Description of the task: Pull every line containing "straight" out of the material below.

Data for the task START

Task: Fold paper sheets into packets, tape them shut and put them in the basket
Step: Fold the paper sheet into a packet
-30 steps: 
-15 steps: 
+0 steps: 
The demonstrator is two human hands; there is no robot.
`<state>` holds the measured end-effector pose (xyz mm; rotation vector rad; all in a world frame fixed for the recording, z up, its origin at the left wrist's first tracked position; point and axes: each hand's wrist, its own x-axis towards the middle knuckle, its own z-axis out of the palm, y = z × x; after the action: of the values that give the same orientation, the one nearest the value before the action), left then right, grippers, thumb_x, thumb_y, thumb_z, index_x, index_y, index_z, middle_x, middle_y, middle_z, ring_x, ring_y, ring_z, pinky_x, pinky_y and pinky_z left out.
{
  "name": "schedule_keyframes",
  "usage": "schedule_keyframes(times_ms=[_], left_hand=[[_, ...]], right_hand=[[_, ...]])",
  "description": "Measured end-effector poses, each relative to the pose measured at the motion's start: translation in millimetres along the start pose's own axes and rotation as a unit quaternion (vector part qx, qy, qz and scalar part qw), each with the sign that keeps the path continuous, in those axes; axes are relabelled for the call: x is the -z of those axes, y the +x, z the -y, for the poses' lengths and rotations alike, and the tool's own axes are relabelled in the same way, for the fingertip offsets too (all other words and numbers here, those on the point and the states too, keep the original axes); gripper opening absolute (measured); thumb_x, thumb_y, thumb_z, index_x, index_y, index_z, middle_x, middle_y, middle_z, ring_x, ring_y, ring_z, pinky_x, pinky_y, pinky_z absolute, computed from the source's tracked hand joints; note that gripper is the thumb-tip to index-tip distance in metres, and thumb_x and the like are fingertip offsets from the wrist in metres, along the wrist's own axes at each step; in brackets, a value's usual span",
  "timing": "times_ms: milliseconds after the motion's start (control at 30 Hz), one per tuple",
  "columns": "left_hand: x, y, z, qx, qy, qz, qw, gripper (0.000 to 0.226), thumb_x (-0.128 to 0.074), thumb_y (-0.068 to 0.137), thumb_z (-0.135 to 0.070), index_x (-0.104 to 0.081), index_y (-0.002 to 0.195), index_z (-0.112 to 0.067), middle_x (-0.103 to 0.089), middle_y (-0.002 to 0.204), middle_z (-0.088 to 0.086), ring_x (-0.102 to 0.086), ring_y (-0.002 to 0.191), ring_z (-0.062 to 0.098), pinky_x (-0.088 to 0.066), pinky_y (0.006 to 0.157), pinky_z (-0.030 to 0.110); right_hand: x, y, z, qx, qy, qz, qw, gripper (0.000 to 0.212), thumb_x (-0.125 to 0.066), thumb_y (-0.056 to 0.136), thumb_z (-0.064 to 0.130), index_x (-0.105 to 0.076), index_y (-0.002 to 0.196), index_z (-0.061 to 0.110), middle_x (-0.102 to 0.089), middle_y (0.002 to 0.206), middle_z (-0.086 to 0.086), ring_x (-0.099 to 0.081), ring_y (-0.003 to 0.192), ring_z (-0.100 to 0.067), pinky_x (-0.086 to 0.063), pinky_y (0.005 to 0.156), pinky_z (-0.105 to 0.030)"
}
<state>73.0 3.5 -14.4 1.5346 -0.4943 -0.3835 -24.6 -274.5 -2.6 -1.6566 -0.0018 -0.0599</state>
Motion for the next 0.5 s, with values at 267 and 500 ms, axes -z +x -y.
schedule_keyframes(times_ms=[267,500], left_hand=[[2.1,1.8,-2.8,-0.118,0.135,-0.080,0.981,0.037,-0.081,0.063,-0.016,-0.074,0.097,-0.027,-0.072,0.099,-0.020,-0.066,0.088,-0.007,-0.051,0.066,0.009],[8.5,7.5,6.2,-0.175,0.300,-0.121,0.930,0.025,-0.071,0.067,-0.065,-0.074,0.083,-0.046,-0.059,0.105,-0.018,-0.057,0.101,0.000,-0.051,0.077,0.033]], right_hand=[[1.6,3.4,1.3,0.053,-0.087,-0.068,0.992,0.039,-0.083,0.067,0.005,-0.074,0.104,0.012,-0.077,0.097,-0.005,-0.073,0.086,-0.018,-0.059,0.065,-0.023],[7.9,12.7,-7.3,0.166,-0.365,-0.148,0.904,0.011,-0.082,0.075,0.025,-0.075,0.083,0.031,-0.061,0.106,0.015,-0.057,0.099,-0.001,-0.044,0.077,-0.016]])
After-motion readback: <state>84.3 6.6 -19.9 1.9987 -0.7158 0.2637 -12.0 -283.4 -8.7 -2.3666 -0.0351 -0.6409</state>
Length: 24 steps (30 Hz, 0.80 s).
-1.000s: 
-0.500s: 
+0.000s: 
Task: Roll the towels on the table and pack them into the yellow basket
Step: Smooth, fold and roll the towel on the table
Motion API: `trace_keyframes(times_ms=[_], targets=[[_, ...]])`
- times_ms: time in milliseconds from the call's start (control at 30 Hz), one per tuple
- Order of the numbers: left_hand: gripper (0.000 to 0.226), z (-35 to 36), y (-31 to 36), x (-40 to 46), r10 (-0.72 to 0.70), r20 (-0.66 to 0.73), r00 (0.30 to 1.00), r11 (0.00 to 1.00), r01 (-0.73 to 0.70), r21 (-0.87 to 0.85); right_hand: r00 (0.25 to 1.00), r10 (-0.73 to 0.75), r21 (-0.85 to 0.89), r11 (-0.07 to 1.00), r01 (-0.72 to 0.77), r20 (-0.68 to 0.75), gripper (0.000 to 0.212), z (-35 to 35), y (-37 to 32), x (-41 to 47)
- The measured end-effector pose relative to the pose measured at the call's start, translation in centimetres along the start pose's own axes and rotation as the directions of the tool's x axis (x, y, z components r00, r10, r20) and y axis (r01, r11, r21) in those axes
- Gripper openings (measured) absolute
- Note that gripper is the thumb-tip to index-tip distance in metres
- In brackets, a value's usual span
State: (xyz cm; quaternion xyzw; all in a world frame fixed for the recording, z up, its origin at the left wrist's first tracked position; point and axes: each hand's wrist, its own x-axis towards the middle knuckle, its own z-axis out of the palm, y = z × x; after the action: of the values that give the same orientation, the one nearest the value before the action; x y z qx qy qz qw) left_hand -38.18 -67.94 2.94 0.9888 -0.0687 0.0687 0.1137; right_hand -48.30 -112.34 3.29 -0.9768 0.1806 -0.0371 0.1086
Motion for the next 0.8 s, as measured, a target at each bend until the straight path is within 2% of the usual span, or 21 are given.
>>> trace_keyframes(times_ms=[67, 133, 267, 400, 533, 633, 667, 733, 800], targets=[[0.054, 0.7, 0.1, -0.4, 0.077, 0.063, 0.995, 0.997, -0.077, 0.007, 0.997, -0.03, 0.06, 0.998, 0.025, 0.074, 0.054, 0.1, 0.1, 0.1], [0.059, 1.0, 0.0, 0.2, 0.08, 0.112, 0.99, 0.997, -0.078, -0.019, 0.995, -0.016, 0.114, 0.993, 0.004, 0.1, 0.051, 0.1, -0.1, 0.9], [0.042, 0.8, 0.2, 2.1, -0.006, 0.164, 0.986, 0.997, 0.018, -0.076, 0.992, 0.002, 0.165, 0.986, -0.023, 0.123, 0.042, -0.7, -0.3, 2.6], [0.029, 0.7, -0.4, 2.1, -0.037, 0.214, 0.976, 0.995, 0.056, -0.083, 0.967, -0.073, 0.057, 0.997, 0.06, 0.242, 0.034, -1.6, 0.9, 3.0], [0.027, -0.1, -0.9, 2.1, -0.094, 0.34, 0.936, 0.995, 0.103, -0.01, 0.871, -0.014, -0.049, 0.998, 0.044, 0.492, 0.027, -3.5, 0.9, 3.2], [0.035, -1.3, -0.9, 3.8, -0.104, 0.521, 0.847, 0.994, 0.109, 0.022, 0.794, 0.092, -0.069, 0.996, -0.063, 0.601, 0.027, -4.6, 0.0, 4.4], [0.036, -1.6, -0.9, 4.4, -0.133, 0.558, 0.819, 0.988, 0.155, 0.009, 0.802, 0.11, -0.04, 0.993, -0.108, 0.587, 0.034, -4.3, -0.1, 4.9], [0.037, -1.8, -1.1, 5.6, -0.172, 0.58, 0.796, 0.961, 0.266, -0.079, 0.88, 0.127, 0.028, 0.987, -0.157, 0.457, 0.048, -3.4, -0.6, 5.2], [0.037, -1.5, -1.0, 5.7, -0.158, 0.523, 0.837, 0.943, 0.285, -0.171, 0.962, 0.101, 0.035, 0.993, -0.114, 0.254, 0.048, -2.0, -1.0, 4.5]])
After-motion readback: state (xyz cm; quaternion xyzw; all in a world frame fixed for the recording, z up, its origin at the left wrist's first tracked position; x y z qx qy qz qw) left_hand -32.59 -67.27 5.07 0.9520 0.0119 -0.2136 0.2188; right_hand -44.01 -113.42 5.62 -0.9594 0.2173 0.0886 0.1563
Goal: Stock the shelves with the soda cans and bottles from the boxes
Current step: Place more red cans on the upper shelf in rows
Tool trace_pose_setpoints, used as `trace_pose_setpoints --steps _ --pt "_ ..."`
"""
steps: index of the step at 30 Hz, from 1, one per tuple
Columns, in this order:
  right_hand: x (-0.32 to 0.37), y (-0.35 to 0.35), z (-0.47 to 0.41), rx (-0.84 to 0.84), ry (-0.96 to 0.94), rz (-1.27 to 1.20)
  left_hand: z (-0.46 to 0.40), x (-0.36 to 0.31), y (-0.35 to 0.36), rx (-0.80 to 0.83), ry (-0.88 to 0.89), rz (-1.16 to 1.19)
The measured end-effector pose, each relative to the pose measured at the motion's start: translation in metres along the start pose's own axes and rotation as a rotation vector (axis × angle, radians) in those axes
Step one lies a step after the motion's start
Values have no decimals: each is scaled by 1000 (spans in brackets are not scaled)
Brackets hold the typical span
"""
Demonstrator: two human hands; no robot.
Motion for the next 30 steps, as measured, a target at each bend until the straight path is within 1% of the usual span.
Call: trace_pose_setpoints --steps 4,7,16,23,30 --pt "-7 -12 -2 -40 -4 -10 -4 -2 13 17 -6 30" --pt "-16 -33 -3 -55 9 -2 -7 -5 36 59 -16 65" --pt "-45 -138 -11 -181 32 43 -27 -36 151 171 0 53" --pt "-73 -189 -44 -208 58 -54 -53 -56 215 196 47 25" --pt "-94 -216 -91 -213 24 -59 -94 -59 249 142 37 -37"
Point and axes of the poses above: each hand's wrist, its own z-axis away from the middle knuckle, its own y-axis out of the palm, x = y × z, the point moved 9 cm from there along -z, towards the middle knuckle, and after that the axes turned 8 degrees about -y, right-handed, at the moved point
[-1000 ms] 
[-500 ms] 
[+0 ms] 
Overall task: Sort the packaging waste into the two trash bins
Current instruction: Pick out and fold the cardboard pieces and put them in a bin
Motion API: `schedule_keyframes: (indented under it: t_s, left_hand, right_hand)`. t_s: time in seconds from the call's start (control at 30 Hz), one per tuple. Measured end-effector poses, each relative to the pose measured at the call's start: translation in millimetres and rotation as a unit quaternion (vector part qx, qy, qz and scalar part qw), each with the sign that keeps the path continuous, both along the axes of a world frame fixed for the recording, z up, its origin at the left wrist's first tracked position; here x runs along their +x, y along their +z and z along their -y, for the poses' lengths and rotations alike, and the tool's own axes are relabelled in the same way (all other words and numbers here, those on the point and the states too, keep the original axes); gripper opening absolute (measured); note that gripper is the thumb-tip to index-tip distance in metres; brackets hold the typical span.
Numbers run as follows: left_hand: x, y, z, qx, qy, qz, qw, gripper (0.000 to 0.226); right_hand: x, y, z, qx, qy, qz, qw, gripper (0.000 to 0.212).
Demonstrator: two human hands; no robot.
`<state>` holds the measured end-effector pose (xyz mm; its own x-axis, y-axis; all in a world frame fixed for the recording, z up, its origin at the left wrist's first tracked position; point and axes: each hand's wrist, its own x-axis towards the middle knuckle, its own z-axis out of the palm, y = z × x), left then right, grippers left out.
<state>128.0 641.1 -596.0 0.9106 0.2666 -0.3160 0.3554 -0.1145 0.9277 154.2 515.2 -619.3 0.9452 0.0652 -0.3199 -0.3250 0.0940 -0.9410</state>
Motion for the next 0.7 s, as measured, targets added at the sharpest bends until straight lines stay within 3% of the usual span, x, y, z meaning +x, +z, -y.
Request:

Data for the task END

Task output:
Motion for the next 0.8 s, as measured, a target at each bend until the straight path is within 2% of the usual span, or 21 are given.
Motion for the next 30 steps, as measured, a target at each bend until the straight path is within 1% of the usual span.
Motion for the next 0.7 s, as measured, targets added at the sharpest bends until straight lines stay within 3% of the usual span, x, y, z meaning +x, +z, -y.

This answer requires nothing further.